##### Data segment

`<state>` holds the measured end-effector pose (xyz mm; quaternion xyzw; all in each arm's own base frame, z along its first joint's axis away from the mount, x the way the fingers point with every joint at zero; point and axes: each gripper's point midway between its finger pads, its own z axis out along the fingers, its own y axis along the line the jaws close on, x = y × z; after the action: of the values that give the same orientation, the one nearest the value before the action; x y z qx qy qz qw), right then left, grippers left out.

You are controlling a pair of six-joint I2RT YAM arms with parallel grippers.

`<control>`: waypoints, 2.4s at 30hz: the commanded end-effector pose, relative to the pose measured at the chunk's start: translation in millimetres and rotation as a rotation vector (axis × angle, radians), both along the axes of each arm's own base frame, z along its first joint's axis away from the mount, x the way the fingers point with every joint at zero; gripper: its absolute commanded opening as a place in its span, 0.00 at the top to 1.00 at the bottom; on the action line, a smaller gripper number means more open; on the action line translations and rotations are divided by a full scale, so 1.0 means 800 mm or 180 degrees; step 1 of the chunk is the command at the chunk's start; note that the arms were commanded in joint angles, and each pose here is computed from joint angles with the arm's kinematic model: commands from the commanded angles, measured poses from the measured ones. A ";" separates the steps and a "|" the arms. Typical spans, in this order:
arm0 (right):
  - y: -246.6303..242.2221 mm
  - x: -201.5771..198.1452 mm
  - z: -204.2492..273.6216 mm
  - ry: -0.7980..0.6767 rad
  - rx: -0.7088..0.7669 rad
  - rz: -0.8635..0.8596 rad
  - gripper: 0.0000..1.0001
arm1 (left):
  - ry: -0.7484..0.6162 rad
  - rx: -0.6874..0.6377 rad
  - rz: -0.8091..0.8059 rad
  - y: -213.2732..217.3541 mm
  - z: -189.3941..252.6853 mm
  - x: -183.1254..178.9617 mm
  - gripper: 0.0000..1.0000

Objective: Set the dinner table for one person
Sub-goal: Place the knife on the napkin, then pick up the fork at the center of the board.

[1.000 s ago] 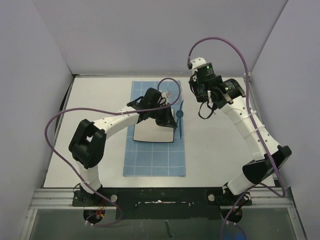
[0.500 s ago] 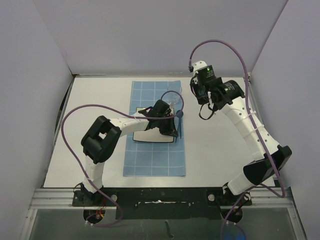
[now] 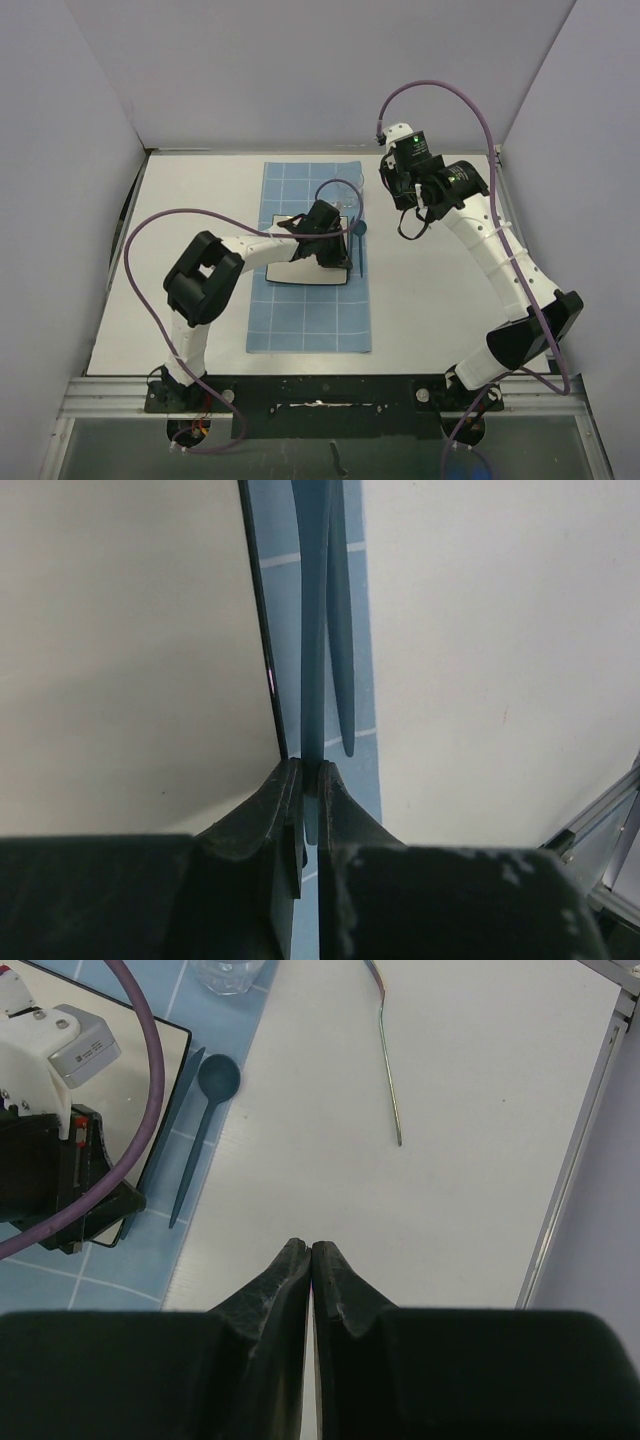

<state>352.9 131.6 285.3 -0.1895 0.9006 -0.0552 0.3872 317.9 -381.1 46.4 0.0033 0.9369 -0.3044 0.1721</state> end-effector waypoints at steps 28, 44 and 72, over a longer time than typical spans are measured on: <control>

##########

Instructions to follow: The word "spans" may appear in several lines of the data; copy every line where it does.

Solution for this problem:
`<control>`: waypoints, 2.4s at 30hz: the commanded end-effector pose, relative to the pose measured at the chunk's start: translation in millimetres and rotation as a rotation vector (axis × angle, radians), both along the axes of each arm's own base frame, z along its first joint's axis away from the mount, x the way the fingers point with every joint at zero; gripper: its absolute commanded opening as a place in its span, 0.00 at the top to 1.00 at the bottom; on the action line, a smaller gripper number means more open; on the action line translations and rotations are divided by a full scale, so 1.0 means 800 mm or 180 degrees; step 1 of the chunk is the command at the chunk's start; note that the arms were commanded in joint angles, and each pose here is computed from joint angles with the arm's kinematic model: commands from the commanded angles, measured poses from the measured ones. A ";" separates the steps and a "|" the arms. Typical spans, in this order:
<state>352.9 131.6 285.3 -0.1895 0.9006 -0.0552 0.3872 317.9 -381.1 46.4 0.0033 0.9369 -0.3044 0.1721</state> end-effector waypoints at steps 28, 44 and 72, over a longer time than typical spans are measured on: <control>

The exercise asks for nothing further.